→ To do
Using the data that follows, return exactly the lines from the one that contains "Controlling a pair" through the one that contains "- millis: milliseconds", ends included.

Stored entries
--------------------

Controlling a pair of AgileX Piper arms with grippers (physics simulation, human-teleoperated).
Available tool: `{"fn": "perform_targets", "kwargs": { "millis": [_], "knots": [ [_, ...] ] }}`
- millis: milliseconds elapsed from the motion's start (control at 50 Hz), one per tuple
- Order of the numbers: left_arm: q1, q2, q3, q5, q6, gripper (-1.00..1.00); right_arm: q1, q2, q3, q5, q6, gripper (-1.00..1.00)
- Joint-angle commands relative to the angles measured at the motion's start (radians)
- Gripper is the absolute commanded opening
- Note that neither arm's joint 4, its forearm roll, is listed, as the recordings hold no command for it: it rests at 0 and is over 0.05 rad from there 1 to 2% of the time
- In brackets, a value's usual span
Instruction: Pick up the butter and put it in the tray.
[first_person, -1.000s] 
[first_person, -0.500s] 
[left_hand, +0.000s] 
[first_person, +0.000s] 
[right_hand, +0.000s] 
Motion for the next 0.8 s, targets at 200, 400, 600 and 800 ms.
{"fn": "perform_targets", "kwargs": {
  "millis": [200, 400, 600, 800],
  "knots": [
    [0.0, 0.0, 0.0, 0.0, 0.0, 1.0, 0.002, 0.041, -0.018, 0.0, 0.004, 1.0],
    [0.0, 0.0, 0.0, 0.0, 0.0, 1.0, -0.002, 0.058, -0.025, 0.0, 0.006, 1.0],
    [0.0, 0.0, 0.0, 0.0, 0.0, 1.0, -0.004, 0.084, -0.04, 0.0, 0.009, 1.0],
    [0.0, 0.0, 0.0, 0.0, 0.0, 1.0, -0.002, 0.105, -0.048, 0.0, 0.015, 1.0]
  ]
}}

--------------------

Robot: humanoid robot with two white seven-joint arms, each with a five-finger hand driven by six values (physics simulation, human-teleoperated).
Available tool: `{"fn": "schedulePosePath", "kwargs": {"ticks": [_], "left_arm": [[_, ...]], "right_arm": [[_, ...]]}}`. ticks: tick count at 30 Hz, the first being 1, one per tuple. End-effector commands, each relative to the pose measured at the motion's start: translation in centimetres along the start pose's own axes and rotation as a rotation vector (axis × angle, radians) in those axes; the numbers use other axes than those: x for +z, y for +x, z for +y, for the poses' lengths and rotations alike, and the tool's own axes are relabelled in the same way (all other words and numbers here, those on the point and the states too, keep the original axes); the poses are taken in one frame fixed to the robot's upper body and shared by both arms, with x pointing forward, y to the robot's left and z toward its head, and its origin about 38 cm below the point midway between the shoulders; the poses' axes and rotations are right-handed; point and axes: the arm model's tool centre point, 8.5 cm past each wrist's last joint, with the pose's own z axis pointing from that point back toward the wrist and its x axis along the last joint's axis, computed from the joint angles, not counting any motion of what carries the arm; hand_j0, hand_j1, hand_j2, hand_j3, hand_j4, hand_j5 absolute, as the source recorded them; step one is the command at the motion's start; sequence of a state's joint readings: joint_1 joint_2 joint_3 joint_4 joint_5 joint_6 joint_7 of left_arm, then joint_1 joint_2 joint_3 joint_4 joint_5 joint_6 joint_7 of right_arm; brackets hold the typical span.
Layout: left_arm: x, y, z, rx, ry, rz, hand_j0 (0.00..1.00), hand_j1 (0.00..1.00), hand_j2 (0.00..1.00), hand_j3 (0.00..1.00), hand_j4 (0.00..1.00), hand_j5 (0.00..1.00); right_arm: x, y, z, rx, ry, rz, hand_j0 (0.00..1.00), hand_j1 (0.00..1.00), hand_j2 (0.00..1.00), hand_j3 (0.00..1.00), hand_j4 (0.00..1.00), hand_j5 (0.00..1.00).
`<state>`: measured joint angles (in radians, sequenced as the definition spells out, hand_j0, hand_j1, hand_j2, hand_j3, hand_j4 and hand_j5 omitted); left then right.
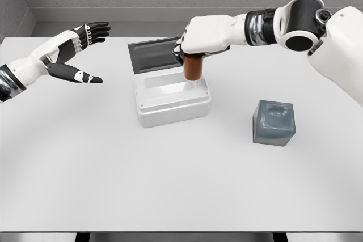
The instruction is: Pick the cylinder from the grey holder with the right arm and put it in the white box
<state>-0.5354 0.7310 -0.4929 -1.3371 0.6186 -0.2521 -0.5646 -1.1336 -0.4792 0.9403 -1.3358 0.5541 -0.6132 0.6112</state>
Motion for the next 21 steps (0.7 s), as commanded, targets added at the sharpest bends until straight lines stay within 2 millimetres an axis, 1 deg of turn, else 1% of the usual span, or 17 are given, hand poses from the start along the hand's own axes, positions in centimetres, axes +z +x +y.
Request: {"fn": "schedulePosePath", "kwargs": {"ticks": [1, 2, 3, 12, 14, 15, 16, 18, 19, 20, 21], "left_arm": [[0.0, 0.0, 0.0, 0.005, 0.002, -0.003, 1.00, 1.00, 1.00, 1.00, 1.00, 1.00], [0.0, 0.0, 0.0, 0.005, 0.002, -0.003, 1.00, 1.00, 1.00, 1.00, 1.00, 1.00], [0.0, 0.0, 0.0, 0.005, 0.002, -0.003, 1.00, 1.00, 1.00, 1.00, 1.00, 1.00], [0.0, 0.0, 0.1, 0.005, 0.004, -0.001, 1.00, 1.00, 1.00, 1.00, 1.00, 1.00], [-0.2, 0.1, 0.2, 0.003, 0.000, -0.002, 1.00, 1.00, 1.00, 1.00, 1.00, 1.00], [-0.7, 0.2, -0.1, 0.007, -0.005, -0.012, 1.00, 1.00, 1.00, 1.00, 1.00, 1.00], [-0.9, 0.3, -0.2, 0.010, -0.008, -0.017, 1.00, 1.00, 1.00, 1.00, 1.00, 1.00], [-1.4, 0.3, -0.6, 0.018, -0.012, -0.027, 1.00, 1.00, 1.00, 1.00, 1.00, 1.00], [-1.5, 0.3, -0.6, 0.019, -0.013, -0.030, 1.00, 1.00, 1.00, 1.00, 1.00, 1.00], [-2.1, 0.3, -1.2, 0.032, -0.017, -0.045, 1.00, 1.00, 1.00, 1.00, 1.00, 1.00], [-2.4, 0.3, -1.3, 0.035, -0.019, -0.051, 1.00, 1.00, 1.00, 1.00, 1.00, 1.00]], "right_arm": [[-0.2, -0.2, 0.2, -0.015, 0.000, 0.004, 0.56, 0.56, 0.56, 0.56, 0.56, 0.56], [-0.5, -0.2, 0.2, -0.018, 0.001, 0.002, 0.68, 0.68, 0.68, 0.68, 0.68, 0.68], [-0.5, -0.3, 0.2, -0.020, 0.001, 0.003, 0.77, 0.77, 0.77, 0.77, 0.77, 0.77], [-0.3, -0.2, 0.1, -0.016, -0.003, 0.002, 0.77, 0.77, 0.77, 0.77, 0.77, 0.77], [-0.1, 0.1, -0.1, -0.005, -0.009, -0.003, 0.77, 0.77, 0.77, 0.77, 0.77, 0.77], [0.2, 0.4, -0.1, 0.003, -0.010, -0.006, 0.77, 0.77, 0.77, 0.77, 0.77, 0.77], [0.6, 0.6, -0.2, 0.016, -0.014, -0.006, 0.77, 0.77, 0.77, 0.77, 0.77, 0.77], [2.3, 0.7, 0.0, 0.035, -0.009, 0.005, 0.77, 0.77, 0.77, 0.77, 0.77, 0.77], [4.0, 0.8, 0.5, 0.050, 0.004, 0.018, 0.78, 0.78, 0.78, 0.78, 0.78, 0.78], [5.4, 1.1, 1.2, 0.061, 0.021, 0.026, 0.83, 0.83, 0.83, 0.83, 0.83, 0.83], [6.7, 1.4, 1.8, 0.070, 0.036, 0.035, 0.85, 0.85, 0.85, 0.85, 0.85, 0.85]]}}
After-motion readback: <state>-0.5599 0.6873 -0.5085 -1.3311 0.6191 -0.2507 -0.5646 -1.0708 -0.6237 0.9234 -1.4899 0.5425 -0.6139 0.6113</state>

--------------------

→ Task solution
Controlling a pair of AgileX Piper arms with grippers (physics simulation, human-teleoperated).
Available tool: `{"fn": "perform_targets", "kwargs": { "millis": [_], "knots": [ [_, ...] ] }}`
- millis: milliseconds elapsed from the motion's start (control at 50 Hz), one per tuple

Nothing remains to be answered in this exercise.